* Work task:
Copy every record exactly. Nothing may be skipped.

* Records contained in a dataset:
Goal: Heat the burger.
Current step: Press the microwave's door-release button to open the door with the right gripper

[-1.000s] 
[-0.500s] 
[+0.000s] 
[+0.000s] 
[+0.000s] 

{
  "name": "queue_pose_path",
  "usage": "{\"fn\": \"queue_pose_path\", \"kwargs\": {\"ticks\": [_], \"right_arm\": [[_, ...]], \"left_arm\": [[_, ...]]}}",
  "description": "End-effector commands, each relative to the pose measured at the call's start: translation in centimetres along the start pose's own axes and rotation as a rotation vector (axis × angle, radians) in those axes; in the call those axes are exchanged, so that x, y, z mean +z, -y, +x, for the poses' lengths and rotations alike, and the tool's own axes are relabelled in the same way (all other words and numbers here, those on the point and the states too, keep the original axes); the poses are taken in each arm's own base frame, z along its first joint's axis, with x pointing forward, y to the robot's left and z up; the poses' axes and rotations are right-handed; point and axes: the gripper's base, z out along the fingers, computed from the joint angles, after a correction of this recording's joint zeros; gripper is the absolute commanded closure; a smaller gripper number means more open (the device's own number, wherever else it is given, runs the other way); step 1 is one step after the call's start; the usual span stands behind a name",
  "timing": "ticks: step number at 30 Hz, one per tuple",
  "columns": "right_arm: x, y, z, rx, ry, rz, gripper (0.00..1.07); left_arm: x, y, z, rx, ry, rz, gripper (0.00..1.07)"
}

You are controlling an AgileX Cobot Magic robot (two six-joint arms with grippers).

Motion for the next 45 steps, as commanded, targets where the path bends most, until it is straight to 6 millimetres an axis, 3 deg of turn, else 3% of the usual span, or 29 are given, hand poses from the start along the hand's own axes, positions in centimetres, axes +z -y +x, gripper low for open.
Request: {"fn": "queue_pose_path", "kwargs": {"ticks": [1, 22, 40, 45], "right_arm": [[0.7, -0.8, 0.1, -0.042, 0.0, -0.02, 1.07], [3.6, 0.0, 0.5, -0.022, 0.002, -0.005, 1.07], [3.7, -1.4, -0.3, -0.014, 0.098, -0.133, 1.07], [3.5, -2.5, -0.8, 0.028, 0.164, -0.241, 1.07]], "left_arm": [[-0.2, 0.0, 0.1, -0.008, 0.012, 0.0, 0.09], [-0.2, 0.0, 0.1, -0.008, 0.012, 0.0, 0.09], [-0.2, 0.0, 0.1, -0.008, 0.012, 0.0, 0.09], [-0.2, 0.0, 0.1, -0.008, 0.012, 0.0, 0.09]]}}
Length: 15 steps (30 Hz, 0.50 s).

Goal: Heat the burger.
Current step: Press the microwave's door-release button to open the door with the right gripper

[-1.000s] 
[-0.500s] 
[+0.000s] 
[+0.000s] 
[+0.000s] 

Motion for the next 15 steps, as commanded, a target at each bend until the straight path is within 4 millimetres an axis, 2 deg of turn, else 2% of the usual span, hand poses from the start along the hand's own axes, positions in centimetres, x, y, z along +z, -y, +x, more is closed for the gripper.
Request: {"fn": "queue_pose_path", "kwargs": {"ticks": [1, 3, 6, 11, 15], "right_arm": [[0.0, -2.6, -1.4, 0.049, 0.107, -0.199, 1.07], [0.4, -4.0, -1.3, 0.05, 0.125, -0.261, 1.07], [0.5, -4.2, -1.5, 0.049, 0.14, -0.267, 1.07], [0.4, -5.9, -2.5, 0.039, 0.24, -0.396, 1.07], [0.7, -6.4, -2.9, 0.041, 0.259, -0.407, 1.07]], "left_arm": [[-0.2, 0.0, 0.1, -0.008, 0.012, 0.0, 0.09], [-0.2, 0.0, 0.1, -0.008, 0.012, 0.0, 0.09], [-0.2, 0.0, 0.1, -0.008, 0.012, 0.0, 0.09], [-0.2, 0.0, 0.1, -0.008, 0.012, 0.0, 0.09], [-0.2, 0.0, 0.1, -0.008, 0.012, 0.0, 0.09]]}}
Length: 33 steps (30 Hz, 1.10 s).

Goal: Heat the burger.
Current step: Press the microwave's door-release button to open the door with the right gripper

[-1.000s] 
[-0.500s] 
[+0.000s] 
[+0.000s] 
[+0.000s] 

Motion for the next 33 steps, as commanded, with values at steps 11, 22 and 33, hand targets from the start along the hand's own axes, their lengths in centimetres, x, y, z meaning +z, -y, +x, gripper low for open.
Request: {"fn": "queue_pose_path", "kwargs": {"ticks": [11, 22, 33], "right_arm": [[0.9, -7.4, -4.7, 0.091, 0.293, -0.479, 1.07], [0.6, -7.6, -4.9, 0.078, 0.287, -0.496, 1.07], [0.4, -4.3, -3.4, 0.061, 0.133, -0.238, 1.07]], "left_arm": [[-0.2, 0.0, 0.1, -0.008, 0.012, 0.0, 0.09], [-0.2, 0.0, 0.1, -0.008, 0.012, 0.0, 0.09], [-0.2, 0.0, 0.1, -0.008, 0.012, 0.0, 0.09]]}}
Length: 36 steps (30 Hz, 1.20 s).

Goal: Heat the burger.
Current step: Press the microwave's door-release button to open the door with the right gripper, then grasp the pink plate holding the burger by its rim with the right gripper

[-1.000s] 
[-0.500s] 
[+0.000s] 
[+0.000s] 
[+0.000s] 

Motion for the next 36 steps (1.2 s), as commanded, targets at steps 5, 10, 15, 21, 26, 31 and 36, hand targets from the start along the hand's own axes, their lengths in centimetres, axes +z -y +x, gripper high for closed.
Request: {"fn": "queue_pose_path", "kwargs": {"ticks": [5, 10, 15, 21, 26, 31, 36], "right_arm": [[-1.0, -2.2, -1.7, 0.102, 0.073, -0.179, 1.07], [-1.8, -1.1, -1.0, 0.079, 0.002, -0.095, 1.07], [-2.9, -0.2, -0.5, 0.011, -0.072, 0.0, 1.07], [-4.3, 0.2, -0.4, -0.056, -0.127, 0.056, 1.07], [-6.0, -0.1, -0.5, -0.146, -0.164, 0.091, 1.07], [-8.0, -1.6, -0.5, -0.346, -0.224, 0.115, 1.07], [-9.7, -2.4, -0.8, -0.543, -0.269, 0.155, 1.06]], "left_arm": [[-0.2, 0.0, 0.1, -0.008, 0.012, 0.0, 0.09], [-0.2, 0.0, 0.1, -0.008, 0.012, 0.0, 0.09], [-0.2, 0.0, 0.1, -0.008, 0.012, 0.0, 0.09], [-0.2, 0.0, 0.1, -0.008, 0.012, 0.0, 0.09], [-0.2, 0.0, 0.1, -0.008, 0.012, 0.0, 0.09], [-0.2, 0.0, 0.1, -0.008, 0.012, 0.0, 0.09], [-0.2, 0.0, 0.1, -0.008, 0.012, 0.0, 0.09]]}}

* Completed exercise:
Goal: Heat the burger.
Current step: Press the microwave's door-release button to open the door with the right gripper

[-1.000s] 
[-0.500s] 
[+0.000s] 
[+0.000s] 
[+0.000s] 

{
  "name": "queue_pose_path",
  "usage": "{\"fn\": \"queue_pose_path\", \"kwargs\": {\"ticks\": [_], \"right_arm\": [[_, ...]], \"left_arm\": [[_, ...]]}}",
  "description": "End-effector commands, each relative to the pose measured at the call's start: translation in centimetres along the start pose's own axes and rotation as a rotation vector (axis × angle, radians) in those axes; in the call those axes are exchanged, so that x, y, z mean +z, -y, +x, for the poses' lengths and rotations alike, and the tool's own axes are relabelled in the same way (all other words and numbers here, those on the point and the states too, keep the original axes); the poses are taken in each arm's own base frame, z along its first joint's axis, with x pointing forward, y to the robot's left and z up; the poses' axes and rotations are right-handed; point and axes: the gripper's base, z out along the fingers, computed from the joint angles, after a correction of this recording's joint zeros; gripper is the absolute commanded closure; a smaller gripper number means more open (the device's own number, wherever else it is given, runs the other way); step 1 is one step after the call's start; the usual span stands behind a name",
  "timing": "ticks: step number at 30 Hz, one per tuple",
  "columns": "right_arm: x, y, z, rx, ry, rz, gripper (0.00..1.07); left_arm: x, y, z, rx, ry, rz, gripper (0.00..1.07)"
}

You are controlling an AgileX Cobot Magic robot (two six-joint arms with grippers).

Motion for the next 45 steps, as commanded, targets where the path bends most, until it is straight to 6 millimetres an axis, 3 deg of turn, else 3% of the usual span, or 29 are given, hand poses from the start along the hand's own axes, positions in centimetres, axes +z -y +x, gripper low for open.
Request: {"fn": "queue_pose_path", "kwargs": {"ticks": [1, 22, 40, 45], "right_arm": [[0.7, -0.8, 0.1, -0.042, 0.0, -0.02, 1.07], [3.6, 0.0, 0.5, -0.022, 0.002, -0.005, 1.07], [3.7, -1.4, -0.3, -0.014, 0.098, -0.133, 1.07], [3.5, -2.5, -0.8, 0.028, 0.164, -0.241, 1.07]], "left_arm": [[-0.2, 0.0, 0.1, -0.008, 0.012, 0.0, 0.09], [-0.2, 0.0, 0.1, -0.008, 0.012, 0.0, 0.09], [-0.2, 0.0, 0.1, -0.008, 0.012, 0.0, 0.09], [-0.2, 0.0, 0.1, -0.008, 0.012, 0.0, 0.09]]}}
Length: 15 steps (30 Hz, 0.50 s).

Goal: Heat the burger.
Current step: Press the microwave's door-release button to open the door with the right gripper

[-1.000s] 
[-0.500s] 
[+0.000s] 
[+0.000s] 
[+0.000s] 

Motion for the next 15 steps, as commanded, a target at each bend until the straight path is within 4 millimetres an axis, 2 deg of turn, else 2% of the usual span, hand poses from the start along the hand's own axes, positions in centimetres, x, y, z along +z, -y, +x, more is closed for the gripper.
Request: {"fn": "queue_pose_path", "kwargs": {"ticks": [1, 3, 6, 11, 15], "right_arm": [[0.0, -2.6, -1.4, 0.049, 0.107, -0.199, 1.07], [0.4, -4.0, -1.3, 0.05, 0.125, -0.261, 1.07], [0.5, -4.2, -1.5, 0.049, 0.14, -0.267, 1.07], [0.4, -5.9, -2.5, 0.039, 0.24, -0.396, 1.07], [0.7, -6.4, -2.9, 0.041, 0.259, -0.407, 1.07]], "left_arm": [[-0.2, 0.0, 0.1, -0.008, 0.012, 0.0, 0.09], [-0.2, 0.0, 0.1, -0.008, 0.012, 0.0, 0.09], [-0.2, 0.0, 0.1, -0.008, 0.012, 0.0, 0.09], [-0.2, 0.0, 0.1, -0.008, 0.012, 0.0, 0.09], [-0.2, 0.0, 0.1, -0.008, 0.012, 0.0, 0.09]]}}
Length: 33 steps (30 Hz, 1.10 s).

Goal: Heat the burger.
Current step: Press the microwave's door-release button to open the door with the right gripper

[-1.000s] 
[-0.500s] 
[+0.000s] 
[+0.000s] 
[+0.000s] 

Motion for the next 33 steps, as commanded, with values at steps 11, 22 and 33, hand targets from the start along the hand's own axes, their lengths in centimetres, x, y, z meaning +z, -y, +x, gripper low for open.
Request: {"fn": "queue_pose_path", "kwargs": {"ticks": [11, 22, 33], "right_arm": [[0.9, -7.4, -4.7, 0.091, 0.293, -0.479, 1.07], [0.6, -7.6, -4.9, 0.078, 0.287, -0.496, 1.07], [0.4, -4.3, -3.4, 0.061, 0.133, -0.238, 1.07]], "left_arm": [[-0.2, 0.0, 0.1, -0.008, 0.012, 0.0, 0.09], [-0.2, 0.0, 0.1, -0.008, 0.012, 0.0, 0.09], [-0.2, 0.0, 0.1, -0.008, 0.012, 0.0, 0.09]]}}
Length: 36 steps (30 Hz, 1.20 s).

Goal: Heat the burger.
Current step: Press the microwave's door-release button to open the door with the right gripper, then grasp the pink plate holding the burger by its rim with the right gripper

[-1.000s] 
[-0.500s] 
[+0.000s] 
[+0.000s] 
[+0.000s] 

Motion for the next 36 steps (1.2 s), as commanded, targets at steps 5, 10, 15, 21, 26, 31 and 36, hand targets from the start along the hand's own axes, their lengths in centimetres, axes +z -y +x, gripper high for closed.
Request: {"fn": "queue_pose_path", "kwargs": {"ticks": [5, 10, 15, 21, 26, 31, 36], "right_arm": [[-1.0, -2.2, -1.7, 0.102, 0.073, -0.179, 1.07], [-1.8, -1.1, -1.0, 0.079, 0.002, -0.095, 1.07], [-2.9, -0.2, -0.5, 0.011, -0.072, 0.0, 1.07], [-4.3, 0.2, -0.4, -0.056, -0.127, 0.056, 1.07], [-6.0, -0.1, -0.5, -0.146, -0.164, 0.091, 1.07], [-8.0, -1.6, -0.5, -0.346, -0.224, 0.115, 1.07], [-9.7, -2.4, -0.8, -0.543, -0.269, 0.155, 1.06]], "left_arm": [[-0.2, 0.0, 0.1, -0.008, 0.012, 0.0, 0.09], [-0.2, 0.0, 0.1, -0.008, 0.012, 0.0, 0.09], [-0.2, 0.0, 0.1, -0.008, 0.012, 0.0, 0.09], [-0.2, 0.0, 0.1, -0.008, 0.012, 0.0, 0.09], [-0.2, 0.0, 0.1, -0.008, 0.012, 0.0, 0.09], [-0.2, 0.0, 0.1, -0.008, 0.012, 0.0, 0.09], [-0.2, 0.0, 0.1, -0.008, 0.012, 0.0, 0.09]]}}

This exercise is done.